■ What needs to be done ■
Determine how many lines below contain the string "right" and give that number without anything else.

=-=-=-=-=

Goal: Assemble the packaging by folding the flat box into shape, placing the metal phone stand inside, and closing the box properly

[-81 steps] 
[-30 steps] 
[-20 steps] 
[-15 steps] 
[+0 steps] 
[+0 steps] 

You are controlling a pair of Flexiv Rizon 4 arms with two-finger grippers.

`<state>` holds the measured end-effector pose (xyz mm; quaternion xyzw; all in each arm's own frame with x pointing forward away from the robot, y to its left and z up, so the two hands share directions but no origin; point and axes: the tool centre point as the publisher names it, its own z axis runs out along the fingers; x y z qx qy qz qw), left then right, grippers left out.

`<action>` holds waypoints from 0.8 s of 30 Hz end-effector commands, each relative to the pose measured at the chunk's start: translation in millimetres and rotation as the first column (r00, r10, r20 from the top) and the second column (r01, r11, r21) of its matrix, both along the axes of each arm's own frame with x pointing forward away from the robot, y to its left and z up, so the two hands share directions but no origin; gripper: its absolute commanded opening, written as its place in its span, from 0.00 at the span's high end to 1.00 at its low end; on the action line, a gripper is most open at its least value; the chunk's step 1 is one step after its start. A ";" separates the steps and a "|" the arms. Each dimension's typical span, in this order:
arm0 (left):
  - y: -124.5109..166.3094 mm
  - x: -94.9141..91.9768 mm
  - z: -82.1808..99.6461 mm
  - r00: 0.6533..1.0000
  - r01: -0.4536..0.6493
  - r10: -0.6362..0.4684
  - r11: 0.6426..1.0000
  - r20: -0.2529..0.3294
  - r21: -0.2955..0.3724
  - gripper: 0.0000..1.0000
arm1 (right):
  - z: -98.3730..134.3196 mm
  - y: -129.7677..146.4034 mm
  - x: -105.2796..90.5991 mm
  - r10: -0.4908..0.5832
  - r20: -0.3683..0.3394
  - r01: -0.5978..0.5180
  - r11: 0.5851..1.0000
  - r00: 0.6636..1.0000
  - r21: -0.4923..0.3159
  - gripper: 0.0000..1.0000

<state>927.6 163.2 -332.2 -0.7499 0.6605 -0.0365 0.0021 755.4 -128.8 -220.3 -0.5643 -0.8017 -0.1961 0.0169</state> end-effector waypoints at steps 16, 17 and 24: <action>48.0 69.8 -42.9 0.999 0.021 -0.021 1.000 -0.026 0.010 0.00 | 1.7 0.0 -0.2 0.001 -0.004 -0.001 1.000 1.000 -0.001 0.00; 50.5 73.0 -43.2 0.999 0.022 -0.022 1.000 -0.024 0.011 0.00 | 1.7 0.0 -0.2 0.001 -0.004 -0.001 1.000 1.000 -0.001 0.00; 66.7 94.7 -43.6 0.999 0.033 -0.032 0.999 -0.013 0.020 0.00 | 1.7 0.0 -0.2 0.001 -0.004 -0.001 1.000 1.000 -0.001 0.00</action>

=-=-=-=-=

■ Task response ■
2